- [TASK DESCRIPTION] From the line with "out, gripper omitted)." to the last line of the material, both inclusive, transcribe every line exactly and nothing else.
________________
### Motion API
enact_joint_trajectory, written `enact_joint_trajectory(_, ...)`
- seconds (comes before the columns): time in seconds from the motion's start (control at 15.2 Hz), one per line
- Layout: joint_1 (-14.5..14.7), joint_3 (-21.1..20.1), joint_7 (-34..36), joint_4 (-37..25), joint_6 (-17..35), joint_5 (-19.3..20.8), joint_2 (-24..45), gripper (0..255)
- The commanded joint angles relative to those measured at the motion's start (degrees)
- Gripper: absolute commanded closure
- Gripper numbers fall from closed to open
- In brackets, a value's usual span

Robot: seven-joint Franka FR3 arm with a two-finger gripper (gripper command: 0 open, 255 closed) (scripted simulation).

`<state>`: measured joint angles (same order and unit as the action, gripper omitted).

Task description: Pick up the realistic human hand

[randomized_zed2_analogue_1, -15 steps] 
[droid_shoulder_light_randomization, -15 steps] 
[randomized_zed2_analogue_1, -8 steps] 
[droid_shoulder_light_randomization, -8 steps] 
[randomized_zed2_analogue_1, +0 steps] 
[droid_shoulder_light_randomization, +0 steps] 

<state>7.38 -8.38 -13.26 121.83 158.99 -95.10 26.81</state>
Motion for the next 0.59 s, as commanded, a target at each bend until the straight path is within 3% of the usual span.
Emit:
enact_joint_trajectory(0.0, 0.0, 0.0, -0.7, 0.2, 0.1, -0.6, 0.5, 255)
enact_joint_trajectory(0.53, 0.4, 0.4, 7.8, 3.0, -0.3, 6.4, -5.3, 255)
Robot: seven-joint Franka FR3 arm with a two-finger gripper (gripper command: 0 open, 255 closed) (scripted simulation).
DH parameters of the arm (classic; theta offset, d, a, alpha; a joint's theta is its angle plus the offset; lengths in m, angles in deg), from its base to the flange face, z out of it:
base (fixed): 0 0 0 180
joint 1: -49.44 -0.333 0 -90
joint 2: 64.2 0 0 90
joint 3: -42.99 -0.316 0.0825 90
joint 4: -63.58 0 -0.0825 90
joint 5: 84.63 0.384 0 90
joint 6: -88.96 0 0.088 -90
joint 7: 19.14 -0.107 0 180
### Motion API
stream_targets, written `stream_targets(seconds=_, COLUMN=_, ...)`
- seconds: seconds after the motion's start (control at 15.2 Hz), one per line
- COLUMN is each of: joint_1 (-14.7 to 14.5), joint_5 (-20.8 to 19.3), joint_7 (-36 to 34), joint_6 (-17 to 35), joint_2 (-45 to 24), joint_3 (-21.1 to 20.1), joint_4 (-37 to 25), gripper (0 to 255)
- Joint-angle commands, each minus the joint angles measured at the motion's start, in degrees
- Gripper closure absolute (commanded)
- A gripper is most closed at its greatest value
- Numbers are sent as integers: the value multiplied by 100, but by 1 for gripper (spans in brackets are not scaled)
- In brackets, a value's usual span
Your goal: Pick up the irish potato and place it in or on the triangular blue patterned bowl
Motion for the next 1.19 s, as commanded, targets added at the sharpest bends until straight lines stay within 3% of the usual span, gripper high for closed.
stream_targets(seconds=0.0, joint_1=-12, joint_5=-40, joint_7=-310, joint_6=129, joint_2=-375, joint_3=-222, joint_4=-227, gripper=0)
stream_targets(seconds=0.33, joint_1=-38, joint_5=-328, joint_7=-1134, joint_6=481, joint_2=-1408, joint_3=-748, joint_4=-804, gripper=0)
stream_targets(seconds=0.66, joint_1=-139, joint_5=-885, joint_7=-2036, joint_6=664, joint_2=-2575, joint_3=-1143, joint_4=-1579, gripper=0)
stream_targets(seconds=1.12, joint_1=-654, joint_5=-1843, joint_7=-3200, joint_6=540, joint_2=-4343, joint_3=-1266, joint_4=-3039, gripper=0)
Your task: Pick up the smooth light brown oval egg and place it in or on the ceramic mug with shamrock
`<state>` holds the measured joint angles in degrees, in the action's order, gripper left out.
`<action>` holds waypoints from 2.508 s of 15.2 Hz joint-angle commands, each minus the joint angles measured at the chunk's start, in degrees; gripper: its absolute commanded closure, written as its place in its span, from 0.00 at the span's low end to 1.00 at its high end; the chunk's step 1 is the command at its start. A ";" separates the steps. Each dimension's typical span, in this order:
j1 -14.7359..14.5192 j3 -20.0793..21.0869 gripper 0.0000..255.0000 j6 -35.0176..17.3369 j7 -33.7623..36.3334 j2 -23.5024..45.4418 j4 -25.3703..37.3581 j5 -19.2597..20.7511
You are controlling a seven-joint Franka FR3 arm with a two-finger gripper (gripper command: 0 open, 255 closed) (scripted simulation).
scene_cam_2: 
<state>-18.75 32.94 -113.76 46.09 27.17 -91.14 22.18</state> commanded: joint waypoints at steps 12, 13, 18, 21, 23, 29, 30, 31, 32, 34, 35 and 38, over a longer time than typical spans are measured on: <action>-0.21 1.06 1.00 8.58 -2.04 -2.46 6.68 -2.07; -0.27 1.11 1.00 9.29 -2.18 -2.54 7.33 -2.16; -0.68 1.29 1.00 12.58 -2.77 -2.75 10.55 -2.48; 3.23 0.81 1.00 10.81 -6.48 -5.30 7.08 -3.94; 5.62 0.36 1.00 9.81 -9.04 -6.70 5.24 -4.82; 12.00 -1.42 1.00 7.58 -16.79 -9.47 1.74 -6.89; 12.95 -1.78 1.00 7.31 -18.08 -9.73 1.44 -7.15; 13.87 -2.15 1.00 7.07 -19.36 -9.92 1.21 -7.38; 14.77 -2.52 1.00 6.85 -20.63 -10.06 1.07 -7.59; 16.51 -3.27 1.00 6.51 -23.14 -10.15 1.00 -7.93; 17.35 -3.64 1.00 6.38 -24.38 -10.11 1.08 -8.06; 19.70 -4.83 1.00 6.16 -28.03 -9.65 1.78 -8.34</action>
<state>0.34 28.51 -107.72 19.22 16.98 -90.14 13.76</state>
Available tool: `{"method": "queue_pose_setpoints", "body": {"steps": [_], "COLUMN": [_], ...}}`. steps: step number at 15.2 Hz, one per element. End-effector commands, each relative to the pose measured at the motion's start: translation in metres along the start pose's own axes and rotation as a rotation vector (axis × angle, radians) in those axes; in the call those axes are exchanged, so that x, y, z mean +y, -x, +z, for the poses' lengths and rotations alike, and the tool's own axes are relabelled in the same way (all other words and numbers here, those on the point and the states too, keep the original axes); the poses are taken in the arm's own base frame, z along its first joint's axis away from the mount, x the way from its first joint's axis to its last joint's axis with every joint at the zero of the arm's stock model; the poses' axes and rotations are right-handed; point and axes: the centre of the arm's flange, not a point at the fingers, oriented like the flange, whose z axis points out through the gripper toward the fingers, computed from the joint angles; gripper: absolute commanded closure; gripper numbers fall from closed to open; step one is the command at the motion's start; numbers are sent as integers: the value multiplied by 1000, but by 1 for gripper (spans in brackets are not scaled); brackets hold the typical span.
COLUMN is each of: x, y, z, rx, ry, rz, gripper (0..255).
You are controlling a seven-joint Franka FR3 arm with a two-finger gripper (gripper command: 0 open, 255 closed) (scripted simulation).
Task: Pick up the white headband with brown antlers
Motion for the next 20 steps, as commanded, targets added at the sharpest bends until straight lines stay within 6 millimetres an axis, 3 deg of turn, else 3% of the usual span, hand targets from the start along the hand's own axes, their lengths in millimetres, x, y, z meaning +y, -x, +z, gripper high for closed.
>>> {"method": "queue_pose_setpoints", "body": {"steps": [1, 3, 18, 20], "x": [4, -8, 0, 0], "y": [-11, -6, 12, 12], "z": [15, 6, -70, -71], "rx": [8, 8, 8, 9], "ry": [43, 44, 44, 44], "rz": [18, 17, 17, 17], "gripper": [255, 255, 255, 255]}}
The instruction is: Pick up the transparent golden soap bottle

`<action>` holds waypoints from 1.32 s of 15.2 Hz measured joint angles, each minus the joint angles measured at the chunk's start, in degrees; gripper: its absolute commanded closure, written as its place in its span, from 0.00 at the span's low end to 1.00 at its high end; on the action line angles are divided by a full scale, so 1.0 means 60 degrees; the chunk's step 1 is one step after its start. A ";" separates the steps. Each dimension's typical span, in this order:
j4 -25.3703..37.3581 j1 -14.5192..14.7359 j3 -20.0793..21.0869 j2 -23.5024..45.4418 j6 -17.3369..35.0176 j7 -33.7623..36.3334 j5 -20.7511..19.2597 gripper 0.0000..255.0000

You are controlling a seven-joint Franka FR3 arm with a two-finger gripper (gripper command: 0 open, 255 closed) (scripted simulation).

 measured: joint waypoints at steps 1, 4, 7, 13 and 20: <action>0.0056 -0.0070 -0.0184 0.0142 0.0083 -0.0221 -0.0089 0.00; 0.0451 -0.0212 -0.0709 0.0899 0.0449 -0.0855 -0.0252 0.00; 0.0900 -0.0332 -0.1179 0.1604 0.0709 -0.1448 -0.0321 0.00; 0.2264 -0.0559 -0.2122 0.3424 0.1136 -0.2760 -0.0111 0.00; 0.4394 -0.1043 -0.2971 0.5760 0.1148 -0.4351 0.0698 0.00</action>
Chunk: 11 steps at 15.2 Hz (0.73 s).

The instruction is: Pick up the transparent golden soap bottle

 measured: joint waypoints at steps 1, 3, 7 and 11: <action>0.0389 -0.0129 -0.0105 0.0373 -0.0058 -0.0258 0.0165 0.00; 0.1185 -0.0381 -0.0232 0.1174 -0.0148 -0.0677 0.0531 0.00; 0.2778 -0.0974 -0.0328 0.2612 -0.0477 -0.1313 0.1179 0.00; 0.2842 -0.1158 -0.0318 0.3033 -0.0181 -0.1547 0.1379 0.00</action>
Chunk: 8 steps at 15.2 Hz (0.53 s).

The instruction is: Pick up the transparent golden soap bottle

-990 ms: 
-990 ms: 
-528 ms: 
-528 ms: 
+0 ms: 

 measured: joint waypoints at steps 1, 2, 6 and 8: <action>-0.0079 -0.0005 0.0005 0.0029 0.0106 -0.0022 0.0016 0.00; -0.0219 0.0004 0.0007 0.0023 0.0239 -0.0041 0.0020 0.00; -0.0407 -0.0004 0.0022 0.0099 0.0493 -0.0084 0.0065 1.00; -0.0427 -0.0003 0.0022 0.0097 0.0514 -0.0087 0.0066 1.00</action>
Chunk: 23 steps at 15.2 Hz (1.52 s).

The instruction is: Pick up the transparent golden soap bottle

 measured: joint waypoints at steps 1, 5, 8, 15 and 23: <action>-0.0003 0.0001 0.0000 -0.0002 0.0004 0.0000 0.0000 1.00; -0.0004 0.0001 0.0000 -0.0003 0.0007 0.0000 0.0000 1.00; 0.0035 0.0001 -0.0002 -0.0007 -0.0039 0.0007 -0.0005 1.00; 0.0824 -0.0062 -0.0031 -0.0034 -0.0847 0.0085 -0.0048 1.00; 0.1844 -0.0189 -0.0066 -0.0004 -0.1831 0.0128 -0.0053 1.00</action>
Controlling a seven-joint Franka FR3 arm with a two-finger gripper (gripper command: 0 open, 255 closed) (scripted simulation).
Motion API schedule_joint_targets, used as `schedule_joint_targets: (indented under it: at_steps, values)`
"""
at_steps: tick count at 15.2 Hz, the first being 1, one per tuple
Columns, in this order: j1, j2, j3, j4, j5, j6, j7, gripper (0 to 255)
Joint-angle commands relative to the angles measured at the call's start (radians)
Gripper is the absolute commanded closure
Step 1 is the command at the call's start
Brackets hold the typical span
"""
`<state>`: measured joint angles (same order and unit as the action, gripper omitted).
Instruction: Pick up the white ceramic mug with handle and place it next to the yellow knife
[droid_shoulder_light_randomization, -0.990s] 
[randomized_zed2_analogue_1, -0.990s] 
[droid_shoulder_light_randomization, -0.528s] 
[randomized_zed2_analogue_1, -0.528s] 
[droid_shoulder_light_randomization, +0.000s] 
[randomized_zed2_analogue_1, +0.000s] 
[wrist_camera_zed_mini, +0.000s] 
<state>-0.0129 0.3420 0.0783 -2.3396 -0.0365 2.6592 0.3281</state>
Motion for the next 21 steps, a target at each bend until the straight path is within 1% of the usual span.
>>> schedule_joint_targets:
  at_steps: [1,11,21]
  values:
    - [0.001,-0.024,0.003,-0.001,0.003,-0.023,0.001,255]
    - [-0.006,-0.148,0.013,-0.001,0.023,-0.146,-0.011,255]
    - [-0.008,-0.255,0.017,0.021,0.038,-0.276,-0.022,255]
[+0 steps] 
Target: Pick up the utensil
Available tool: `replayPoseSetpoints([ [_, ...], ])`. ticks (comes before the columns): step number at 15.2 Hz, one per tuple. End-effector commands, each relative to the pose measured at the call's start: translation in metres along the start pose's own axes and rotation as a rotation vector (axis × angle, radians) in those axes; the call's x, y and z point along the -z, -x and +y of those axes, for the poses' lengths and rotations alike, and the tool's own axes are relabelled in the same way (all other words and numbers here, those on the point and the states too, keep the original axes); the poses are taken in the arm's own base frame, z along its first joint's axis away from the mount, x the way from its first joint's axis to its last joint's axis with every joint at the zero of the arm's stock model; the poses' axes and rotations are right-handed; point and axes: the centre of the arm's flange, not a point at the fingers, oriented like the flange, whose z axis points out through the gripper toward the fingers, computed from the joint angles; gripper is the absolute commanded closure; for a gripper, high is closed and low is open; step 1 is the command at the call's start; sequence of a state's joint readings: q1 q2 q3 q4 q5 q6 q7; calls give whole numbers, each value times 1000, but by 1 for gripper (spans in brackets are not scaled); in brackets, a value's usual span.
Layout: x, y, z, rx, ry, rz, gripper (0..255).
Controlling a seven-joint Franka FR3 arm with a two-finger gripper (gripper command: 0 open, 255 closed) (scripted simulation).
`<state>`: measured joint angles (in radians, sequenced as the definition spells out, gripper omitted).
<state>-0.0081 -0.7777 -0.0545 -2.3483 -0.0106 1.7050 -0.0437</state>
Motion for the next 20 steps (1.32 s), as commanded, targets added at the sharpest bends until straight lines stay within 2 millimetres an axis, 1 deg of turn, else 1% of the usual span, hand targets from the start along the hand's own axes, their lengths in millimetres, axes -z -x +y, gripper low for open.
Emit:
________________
- [ANSWER SECTION]
`<state>`: measured joint angles (in radians, sequenced as the definition spells out, gripper omitted).
<state>-0.0081 -0.7777 -0.0545 -2.3483 -0.0106 1.7050 -0.0437</state>
Motion for the next 20 steps (1.32 s), as commanded, targets added at the sharpest bends until straight lines stay within 2 millimetres an axis, 1 deg of turn, else 1% of the usual span, hand targets from the start along the hand's own axes, their lengths in millimetres, axes -z -x +y, gripper low for open.
Emit:

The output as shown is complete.